From the records, return each line that has the word "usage" in it.

[Opening Input records section]

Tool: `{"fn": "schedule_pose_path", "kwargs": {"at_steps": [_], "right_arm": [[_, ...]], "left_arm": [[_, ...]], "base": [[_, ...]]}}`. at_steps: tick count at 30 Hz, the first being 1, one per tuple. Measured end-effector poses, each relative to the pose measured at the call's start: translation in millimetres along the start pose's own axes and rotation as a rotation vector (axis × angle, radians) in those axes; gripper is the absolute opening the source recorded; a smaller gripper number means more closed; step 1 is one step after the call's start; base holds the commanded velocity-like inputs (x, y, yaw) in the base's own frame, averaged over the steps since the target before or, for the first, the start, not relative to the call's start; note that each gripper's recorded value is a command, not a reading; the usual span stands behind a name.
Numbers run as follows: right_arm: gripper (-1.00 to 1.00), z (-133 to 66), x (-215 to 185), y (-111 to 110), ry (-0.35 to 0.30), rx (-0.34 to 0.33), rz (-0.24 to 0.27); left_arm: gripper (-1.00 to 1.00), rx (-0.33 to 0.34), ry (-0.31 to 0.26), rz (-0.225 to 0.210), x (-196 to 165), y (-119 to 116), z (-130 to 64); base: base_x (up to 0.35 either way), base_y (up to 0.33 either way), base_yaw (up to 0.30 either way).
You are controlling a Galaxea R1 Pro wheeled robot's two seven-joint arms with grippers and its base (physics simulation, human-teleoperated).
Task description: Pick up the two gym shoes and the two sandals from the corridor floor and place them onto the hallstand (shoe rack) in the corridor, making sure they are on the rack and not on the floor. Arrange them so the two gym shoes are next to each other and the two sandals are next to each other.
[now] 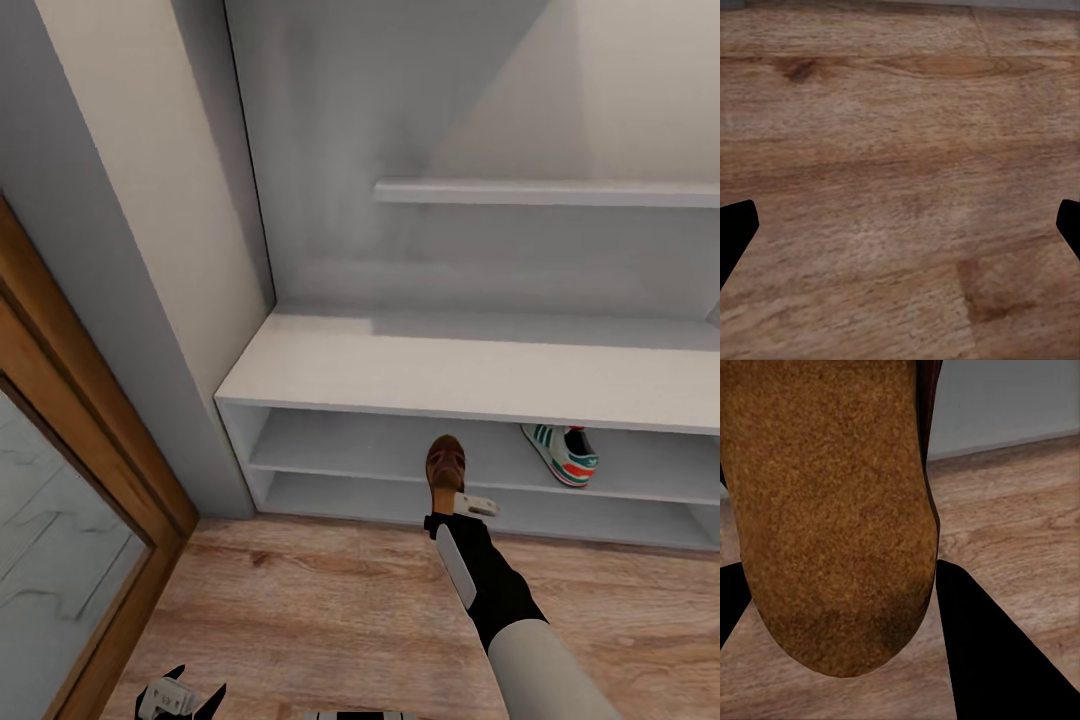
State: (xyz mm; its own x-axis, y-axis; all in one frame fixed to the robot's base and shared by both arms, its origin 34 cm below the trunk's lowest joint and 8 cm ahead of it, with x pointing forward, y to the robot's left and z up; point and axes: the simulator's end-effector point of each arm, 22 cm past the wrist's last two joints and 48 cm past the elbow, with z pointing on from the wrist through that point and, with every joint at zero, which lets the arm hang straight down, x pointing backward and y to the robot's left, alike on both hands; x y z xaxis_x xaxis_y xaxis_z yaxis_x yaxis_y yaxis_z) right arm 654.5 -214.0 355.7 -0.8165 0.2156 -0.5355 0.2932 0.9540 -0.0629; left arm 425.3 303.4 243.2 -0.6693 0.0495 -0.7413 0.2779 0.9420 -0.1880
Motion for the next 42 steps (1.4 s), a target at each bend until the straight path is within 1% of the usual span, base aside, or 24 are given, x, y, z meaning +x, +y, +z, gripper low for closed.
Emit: {"fn": "schedule_pose_path", "kwargs": {"at_steps": [5, 13, 23, 32, 42], "right_arm": [[-1.0, -0.1, 0.0, 0.0, 0.0, 0.0, 0.0], [-1.0, -0.1, 0.1, 0.1, 0.0, 0.0, 0.0], [-1.0, 0.1, 0.6, 0.0, 0.001, 0.0, -0.001], [-1.0, 0.2, 0.7, 0.0, 0.002, 0.0, -0.001], [-1.0, 0.4, 1.3, -0.1, 0.003, 0.001, -0.001]], "left_arm": [[1.0, 0.0, -0.001, 0.0, -0.2, -0.3, 0.2], [1.0, 0.0, -0.001, 0.001, -0.4, -0.2, 0.0], [1.0, 0.001, -0.001, 0.0, -0.1, -0.9, 0.1], [1.0, 0.005, -0.002, -0.003, 0.0, -4.5, 1.7], [1.0, 0.006, -0.002, -0.004, 0.3, -5.4, 1.9]], "base": [[0.089, 0.08, 0.0], [0.138, 0.186, 0.0], [0.098, 0.095, 0.0], [0.033, 0.024, 0.0], [0.125, 0.001, 0.0]]}}
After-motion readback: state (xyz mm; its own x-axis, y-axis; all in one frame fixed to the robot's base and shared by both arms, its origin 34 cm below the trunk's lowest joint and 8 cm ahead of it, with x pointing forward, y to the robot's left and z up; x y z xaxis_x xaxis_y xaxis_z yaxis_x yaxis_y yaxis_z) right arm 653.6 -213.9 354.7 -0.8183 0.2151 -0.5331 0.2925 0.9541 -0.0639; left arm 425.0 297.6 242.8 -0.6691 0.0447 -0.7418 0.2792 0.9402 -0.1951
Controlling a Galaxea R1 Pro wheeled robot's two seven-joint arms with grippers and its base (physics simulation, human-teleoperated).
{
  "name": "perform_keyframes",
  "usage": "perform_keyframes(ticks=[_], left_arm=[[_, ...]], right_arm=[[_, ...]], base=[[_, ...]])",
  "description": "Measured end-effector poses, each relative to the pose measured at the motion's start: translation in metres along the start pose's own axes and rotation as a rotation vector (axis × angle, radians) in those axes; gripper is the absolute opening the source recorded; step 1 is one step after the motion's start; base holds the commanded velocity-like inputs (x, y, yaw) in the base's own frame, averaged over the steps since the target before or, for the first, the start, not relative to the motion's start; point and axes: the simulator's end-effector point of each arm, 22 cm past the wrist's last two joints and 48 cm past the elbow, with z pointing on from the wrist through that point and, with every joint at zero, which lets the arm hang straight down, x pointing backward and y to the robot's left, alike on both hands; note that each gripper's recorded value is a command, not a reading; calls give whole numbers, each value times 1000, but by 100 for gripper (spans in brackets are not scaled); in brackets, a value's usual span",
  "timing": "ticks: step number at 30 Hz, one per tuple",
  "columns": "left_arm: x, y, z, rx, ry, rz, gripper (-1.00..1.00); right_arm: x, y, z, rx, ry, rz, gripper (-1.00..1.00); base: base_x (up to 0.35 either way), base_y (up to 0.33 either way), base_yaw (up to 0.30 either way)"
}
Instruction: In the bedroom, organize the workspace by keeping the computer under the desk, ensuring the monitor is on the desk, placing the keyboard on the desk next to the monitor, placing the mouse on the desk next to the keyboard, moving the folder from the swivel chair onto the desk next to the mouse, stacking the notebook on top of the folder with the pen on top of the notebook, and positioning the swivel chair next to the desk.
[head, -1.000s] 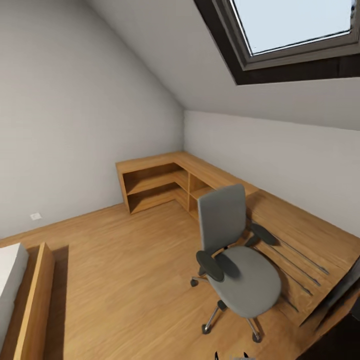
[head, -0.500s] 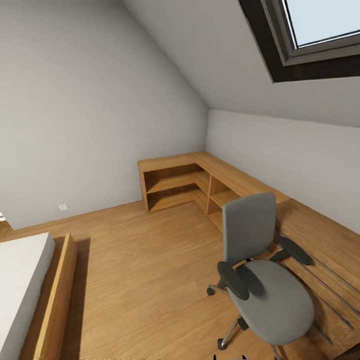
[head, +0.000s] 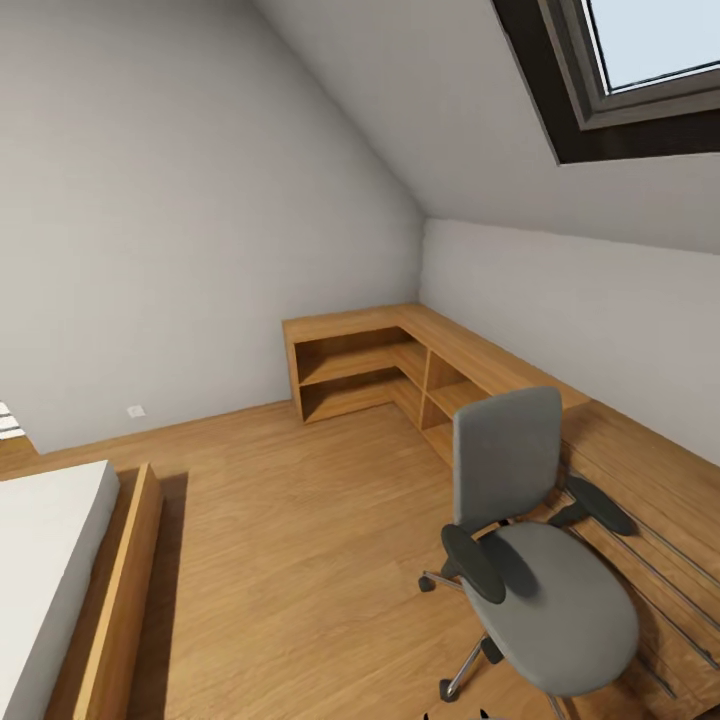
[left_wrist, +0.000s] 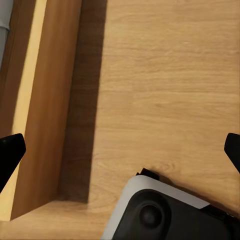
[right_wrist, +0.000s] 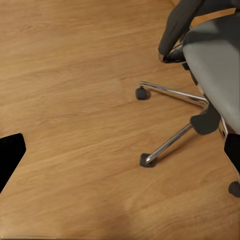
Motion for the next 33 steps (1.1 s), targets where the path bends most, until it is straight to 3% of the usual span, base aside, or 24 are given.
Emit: perform_keyframes(ticks=[16,33], left_arm=[[1,1,0,-2,6,-1,100],[1,0,0,3,4,-1,100]], right_arm=[[2,7,-2,-28,0,-17,100],[1,10,-3,-29,-1,-14,100]], base=[[0,0,1],[289,115,267]])
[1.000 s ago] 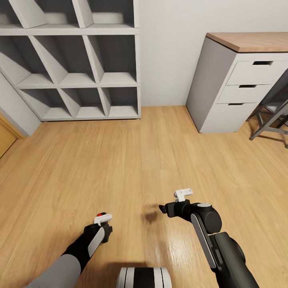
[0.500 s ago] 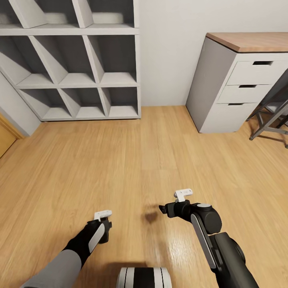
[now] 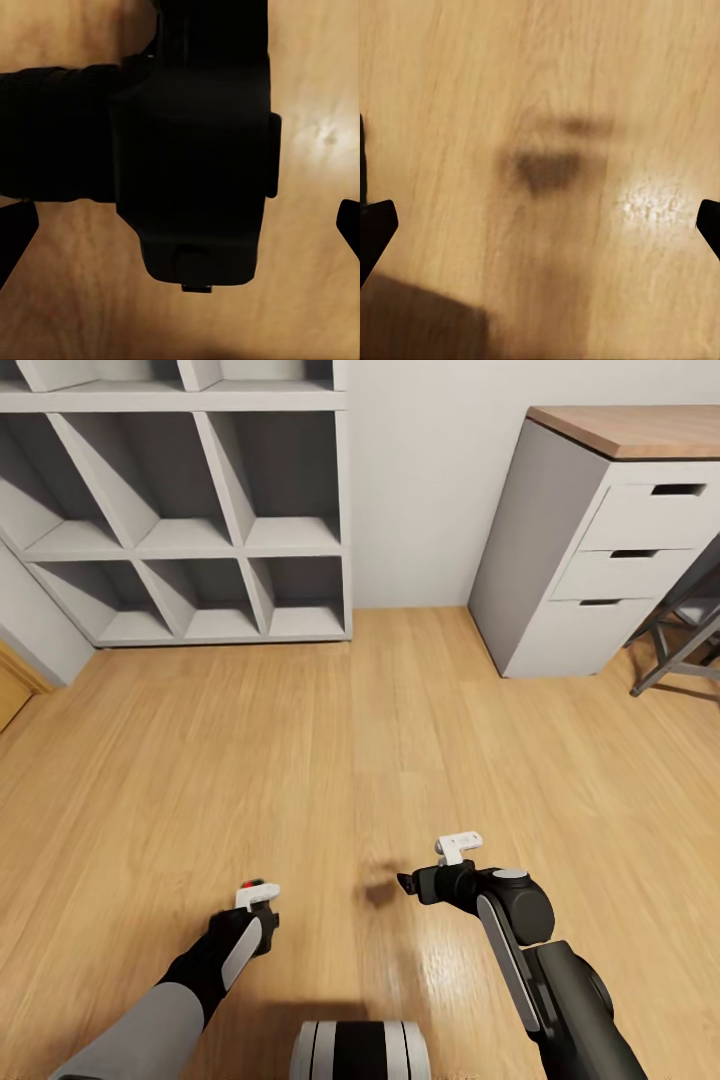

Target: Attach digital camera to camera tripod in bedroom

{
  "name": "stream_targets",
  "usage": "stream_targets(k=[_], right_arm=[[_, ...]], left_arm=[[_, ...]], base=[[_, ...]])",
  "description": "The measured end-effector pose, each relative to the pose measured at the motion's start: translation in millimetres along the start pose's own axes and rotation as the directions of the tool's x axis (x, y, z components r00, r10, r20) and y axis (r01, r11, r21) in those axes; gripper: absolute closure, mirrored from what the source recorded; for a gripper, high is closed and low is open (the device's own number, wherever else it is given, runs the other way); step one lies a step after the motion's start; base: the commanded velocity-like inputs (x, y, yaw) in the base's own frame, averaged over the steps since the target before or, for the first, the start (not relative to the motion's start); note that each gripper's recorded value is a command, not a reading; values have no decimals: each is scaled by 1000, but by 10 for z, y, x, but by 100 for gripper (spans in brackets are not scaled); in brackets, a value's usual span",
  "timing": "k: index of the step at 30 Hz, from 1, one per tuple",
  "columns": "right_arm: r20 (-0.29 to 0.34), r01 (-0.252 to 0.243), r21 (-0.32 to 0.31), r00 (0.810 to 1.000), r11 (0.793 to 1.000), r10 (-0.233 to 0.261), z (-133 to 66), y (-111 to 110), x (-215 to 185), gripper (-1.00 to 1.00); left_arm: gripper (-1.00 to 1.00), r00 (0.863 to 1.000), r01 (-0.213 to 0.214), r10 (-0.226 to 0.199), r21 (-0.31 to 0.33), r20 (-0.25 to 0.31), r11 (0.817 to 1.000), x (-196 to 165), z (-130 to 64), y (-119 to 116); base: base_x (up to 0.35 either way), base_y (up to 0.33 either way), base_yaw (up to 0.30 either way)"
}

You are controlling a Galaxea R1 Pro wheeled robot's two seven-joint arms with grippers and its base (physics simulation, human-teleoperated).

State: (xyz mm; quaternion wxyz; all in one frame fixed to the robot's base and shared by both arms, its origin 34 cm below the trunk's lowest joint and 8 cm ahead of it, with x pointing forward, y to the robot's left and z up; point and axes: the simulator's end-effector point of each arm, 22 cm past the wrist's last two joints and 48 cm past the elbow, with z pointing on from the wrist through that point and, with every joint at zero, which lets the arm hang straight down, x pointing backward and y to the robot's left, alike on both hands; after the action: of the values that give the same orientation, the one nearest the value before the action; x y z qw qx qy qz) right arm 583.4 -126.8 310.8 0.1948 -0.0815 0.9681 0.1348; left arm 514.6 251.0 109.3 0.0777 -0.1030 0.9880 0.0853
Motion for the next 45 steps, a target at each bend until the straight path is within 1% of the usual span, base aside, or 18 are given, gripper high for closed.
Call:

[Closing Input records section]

Task output:
  "usage": "perform_keyframes(ticks=[_], left_arm=[[_, ...]], right_arm=[[_, ...]], base=[[_, ...]])",
  "usage": "stream_targets(k=[_], right_arm=[[_, ...]], left_arm=[[_, ...]], base=[[_, ...]])",

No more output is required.